Exercise prompt
Search the data below for the string "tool". Extract every line that contains it.

**** Given data

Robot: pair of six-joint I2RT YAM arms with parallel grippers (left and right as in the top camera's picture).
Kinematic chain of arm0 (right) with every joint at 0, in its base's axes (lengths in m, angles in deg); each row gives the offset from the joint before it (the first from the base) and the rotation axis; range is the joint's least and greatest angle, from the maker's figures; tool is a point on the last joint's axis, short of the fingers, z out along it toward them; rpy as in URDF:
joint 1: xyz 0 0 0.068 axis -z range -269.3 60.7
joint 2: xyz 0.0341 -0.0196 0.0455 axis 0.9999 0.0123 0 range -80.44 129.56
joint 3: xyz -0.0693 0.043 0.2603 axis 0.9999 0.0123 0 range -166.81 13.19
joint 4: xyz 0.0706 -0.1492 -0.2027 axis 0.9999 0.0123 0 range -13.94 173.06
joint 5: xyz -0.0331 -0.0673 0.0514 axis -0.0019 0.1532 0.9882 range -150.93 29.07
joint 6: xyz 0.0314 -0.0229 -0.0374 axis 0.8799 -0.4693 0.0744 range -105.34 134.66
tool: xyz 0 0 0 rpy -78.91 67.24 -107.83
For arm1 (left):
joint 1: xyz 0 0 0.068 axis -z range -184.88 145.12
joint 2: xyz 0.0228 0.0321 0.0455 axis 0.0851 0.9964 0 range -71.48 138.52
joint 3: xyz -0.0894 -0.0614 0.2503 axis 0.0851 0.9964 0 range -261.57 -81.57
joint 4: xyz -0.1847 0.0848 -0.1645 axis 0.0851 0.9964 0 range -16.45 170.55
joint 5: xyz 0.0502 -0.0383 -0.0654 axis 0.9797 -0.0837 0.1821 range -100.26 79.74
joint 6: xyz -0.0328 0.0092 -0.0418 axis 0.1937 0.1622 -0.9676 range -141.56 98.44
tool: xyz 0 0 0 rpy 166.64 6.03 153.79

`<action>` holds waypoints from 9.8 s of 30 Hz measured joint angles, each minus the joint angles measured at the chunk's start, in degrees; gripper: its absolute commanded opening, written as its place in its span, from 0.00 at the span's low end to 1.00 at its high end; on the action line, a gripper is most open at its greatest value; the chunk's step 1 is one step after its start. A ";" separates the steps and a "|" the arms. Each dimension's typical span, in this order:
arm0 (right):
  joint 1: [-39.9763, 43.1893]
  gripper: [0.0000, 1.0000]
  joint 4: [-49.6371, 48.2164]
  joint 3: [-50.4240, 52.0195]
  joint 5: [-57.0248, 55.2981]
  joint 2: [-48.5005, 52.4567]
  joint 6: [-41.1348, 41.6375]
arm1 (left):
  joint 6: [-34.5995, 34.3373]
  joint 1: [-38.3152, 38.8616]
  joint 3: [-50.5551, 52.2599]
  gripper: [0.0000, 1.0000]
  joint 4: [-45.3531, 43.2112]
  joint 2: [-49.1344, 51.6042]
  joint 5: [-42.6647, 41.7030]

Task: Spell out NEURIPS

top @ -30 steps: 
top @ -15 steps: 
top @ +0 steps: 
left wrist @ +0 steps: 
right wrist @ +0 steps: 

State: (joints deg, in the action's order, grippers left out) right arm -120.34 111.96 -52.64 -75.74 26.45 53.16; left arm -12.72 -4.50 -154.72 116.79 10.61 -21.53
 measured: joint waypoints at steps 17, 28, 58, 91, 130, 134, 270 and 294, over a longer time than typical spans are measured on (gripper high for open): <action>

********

Answer section
Kinematic chain of arm0 (right) with every joint at 0, in its base's axes (lengths in m, angles in deg); each row gives the offset from the joint before it (the first from the base) and the rotation axis; range is the joint's least and greatest angle, from the maker's figures; tool is a point on the last joint's axis, short of the fingers, z out along it toward them; rpy as in URDF:
tool: xyz 0 0 0 rpy -78.91 67.24 -107.83
tool: xyz 0 0 0 rpy 166.64 6.03 153.79

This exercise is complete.